She shook her head. That would be too obvious. Within her glamour, she opened her peasant-girl eyes up wide and put on the dumbest look she knew. “No, goodsir, I am from the city of Eldador and was paid by a woman to clean dumpsters.”

             
“Dumpsters?” the man looked skeptical, holding up the bag.

             
It would be like a male with a small job like this to use it for sexual favors. She pushed out her lower lip and let her eyes well.

             
He gave her the gold with a laugh. She put on a grateful look.

“You know,” he said, “I used to keep my gold in a jar, buried by a tree, and I used to check it every week.
Once someone saw me and they stole my gold—then I had nothing.”

             
“I kept mine in the ticking of my mattress,” Glynn said. “Thank you, goodsir.”

             
She left and returned to where she had left Jack waiting, at a tavern on a street corner not far from the bank. He sat at a round table, his back to a wall, a wooden mug of beer before him and the dog at his feet. She sat beside him, kissed his cheek as a girl familiar with him would.

             
He looked surprised. “What was that?”

             
She did the little-girl look. “But goodsir, would you not expect this of your Uman girl?”

             
Jack laughed. “Want a beer, then?”

             
She nodded, and batted her eyes. “If I may, goodsir,” she said.

             
He raised his hand for the waitress. Glynn leaned forward as she had seen commons do at bars.

             
“This entertains you?” she asked.

             
Jack nodded. “Better than watching the grass grow, I suppose.”

             
She frowned. “And you discuss your ideas, your philosophies?” she asked.

             
“I suppose,” he said. “Exchange ideas, opinions.”

             
“To what end?” Glynn asked. “You discuss issues you can barely change. You may share you views—”

             
Jack waved her question off, as rude as any other Man, and drank from his mug. Glynn tasted of her own bitter brew, wondering how the commons withstood it.

             
“You can talk and share opinions even when you can’t change things,” Jack said. “It makes you feel like you control your life.

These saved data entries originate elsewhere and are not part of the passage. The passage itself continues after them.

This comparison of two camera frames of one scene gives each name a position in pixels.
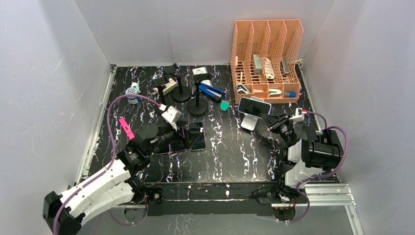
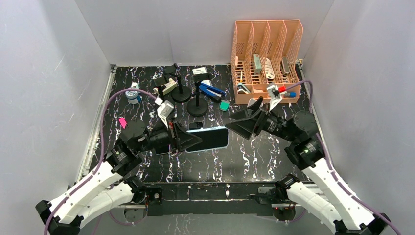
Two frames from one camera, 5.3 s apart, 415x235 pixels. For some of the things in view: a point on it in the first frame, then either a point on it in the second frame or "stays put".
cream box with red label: (168, 86) stays put
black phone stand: (198, 106) stays put
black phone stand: (180, 93) stays put
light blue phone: (253, 107) → (212, 138)
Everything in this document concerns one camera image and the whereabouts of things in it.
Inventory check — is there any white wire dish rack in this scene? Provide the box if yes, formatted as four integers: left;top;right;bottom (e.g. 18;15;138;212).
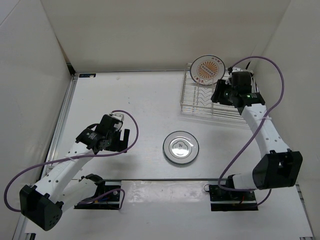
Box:
178;62;260;128

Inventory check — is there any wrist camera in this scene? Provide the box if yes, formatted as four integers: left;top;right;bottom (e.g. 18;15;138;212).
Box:
227;66;254;81
110;113;125;125

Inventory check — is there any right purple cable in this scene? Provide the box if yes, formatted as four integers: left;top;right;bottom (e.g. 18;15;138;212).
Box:
217;56;285;208

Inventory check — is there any orange sunburst plate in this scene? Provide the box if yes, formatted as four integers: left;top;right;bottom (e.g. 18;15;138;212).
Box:
189;54;226;86

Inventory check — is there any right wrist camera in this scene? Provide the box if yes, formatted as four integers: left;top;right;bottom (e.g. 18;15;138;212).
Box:
227;66;254;81

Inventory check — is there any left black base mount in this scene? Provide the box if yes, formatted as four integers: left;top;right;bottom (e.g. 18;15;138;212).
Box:
74;185;125;210

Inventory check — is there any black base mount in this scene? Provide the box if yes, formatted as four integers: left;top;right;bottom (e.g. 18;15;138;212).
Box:
203;184;258;212
74;185;125;210

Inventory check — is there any aluminium table rail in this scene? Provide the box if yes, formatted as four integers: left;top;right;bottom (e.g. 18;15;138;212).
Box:
44;62;77;163

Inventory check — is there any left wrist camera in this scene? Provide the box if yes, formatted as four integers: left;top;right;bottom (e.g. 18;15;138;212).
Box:
110;113;125;125

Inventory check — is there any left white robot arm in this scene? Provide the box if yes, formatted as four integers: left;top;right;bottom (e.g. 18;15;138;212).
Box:
19;112;130;231

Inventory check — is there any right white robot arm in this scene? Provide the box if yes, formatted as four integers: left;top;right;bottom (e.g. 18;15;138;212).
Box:
211;71;303;200

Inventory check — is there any purple cable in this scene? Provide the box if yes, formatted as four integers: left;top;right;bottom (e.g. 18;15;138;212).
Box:
217;56;285;208
4;109;140;213

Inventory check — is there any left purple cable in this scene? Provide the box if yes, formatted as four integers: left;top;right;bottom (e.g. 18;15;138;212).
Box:
4;109;140;213

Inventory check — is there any small black label sticker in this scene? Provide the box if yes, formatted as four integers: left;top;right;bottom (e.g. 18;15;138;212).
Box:
78;73;96;78

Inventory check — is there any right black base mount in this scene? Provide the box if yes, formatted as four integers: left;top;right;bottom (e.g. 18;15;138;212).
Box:
203;184;258;212

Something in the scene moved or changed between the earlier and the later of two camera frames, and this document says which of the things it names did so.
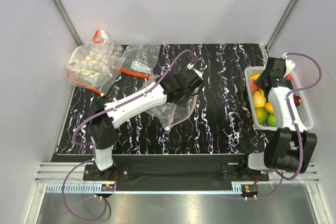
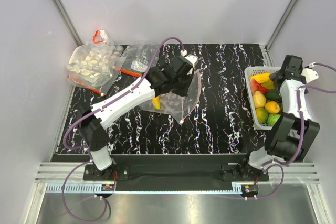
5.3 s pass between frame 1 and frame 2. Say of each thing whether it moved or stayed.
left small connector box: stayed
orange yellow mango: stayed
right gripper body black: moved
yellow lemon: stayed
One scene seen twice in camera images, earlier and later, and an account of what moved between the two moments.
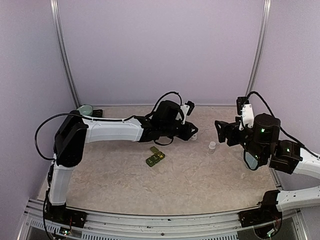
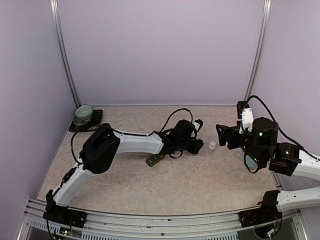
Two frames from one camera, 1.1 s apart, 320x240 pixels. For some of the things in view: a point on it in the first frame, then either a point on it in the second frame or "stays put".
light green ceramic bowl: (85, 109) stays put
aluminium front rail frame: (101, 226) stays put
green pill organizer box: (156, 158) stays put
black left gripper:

I don’t suppose you would understand.”

             
Glynn counted herself a rare enchantress, younger than her peers, learning a discipline whose methods had always been the province of males.

             
“I understand,” she admitted. “Perhaps better than you know.”

             
They sat quiet for an uncomfortable minute, and each drank.

             
Jack cleared his throat. It wasn’t in the race of Men to keep their own company.

             
“Should we check on Zarshar?” he asked.

             
Glynn shook her head. They had rented a loft above the stable where they kept Little Storm, and hidden Zarshar up there. “He has been fed, he sleeps now,” she said.

             
Another uncomfortable pause.

             
“They worship the god Power,” Jack said, matter-of-factly.

             
Glynn couldn’t help thinking how inane this seemed.

             
She sighed. “It was believed for a very long time they were the Cheyak,” she said, and sipped the bitter beer. “But they are creatures no different than the Slee, and they are of Power.”

             
“Were they around when the Cheyak ran things?” Jack asked.

             
Glynn looked him in the eye. “I couldn’t tell you,” she said. “What literature we have of the Cheyak does not mention them.”

             
Jack frowned, as Men will do when pensive. “But the Cheyak worshipped the same gods as you do,” he said.

             
She didn’t understand why he would even ask that. “The gods are the gods,” she said.

             
“But they don’t all have a chosen people,” Jack pressed her.

             
She shook her head. A child might ask such questions, but then isn’t the child a beginner in this world, much as Jack?

             
“There are some races that favor some gods, but more often there are types of people who look for a god’s favor in his or her everyday life,” she said. “So the thief looks to Eveave, the warrior to War, the farmer to Life and the fisherman to Water.”

             
“And up north, there are Dwarves,” Jack said.

             
She nodded. “They are Earth’s chosen.”

             
“And the Herd that Cannot be Tamed is sacred to Life,” Jack said.

             
She nodded. He had some knowledge, anyway. He had clearly been thinking of this.

             
“Where I’m from,” Jack said, “we had Druids a long time ago. They lived in a place called Europe, and they worshipped nature—natural things.”

             
Glynn considered that, taking a delicate sip from her mug, then putting it down and running her index finger along the moist rim. She’d seen commons do this, as well, especially females with males they liked. Oddly, it made her feel sexual somehow—Jack clearly noted it.

             
“Those here are no different,” she informed him. “They worship what they call ‘the Trinity,’ of Weather, Water and Earth—arguably the gods of nature.”

             
Jack frowned again. “When we refer to our one God,” he said, “we refer to a Trinity, but that is different manifestations of the same God.”

             
“So it seems there are parallels between your religious beliefs and theirs,” Glynn noted.

             
“That may be—and that’s disturbing,” Jack said. “Do you know what the odds are of two groups growing up independently like that, having similar beliefs?”

             
“The odds?” Glynn asked. “I don’t know this word.”

             
Jack sighed. He expected her to explain everything to him, yet when it came his turn, he became quickly exasperated.

             
He launched into a dissertation on what odds were, leaving her to think of gambling, which made more sense. In the end she had to agree the coincidence of these Druids seems somewhat incredible.

             
“That makes me wonder,” Jack admitted.

             
She smiled. “And what do you wonder?” she asked.

             
At that moment they were fed, and Jack tore into his meal as any child of Man could be expected to. He didn’t bring up the topic again and Glynn considered herself glad to be done with it.

 

Chapter Twenty-Seven:

 

              They Came and they Saw

 

 

 

 

 

              “You’re Henekh’s son,” the older man said. He had a decade on Jerod, hair shot with gray, weather beaten skin and a jaw rough with stubble. Squint lines framed his probing brown eyes as he scanned Jerod’s face. He had a look like he’d already been cheated.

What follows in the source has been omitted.